• _YOUR GOAL_
Start at the line in the entries below that contains "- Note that", stop at the line that contains "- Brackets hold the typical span", and output exactly the lines in that span, both ends included.
Top of DATA TO EXAMINE
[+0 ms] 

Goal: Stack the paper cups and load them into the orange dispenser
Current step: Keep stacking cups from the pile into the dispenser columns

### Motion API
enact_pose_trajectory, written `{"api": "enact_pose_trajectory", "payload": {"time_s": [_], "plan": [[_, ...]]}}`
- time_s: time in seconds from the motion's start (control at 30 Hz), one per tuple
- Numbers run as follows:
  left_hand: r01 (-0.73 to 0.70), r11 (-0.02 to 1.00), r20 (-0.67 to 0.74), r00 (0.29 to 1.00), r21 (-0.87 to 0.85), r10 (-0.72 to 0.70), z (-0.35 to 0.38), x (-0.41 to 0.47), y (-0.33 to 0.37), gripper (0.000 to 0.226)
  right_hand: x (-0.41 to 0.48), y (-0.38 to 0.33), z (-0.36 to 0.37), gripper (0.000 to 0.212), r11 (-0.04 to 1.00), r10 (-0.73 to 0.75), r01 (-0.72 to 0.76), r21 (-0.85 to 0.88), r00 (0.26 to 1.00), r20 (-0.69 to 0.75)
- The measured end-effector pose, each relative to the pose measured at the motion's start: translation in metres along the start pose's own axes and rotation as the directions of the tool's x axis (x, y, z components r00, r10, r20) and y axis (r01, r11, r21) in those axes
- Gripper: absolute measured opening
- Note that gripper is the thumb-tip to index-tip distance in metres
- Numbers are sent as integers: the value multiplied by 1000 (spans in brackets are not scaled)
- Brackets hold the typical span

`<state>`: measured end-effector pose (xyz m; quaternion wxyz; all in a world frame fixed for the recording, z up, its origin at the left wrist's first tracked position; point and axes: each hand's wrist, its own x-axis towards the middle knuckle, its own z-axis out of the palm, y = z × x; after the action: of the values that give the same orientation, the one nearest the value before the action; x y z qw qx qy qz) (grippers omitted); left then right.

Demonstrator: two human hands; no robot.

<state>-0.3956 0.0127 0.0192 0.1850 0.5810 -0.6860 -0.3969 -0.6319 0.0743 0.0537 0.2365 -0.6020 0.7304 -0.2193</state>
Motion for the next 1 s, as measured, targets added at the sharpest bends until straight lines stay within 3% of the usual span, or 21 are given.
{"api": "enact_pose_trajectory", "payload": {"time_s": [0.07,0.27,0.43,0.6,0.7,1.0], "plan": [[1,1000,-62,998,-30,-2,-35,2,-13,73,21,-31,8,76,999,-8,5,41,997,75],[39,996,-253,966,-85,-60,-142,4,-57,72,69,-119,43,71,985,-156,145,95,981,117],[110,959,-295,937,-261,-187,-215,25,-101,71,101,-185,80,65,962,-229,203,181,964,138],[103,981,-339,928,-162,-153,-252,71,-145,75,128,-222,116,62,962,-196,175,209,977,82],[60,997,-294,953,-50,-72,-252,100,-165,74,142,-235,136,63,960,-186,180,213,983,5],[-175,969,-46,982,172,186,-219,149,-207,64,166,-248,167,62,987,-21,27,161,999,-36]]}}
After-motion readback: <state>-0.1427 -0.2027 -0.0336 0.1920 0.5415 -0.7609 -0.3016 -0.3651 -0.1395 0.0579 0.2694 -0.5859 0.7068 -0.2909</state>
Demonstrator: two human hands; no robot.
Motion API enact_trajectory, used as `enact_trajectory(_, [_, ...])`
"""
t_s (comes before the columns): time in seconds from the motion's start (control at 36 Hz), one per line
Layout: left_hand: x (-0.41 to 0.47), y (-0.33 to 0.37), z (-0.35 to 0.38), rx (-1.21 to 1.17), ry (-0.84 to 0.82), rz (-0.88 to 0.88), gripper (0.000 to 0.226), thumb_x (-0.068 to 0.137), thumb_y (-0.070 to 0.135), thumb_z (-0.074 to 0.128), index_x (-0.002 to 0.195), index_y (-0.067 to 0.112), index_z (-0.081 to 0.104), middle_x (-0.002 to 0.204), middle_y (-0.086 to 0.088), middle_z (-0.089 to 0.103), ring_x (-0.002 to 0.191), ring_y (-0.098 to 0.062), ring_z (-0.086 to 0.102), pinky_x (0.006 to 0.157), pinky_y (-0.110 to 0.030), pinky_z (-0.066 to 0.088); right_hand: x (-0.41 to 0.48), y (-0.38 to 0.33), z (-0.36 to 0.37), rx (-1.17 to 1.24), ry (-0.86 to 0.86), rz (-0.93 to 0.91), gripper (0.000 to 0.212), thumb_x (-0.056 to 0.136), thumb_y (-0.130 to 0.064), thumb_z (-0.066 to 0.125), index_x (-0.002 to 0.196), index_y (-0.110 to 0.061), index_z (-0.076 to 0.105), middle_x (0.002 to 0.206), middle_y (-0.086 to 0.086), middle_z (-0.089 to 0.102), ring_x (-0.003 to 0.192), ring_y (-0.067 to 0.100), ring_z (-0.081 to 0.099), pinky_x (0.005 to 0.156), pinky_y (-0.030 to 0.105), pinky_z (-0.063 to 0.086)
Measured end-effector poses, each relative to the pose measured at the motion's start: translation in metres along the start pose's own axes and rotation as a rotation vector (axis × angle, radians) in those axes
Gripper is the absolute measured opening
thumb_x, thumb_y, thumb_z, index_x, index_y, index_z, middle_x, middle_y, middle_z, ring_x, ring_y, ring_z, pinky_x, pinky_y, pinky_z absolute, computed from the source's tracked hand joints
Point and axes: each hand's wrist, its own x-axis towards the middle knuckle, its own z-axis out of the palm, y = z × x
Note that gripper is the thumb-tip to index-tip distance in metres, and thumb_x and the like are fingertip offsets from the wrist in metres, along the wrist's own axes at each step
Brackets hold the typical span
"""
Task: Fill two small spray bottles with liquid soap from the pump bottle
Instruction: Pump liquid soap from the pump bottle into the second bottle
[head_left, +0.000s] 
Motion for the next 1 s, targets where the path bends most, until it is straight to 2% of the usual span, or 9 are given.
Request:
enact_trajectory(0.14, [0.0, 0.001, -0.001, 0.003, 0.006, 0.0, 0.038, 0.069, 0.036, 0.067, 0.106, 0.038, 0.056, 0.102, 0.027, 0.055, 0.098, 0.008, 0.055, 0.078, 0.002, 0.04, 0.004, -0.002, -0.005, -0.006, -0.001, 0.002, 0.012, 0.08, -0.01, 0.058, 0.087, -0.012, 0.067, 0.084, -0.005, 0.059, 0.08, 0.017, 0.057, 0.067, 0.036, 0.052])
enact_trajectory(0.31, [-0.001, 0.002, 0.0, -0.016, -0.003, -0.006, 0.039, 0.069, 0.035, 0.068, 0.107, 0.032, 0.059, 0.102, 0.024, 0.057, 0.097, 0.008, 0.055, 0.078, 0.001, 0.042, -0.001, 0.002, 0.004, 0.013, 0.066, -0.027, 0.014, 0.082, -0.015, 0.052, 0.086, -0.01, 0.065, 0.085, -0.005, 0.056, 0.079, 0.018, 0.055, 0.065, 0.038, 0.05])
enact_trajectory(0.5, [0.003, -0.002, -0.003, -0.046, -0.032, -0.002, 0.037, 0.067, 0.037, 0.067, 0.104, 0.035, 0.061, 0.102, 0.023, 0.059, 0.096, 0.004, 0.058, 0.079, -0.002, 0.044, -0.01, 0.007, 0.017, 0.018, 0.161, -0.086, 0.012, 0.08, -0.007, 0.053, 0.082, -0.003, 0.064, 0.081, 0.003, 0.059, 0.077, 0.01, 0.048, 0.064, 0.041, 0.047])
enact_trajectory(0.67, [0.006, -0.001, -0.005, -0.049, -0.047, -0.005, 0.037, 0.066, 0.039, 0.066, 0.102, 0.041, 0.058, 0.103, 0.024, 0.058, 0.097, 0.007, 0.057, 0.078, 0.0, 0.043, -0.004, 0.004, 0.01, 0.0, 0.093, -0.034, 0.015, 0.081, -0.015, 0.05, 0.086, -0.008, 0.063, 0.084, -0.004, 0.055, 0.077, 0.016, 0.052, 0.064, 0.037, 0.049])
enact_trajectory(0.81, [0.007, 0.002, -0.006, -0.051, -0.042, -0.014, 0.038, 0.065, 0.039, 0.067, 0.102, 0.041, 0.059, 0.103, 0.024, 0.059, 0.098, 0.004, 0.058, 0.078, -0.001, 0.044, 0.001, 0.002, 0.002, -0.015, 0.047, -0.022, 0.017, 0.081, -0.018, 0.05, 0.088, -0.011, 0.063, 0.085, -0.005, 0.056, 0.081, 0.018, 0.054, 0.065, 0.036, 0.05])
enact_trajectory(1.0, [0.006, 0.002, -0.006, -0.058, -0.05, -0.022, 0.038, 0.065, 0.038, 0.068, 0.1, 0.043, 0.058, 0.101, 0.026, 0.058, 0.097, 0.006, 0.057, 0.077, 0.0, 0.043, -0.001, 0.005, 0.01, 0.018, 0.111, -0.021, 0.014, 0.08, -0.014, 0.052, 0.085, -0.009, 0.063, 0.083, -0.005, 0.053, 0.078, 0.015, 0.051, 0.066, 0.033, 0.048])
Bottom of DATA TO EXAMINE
• _WORKED SOLUTION_
- Note that gripper is the thumb-tip to index-tip distance in metres
- Numbers are sent as integers: the value multiplied by 1000 (spans in brackets are not scaled)
- Brackets hold the typical span

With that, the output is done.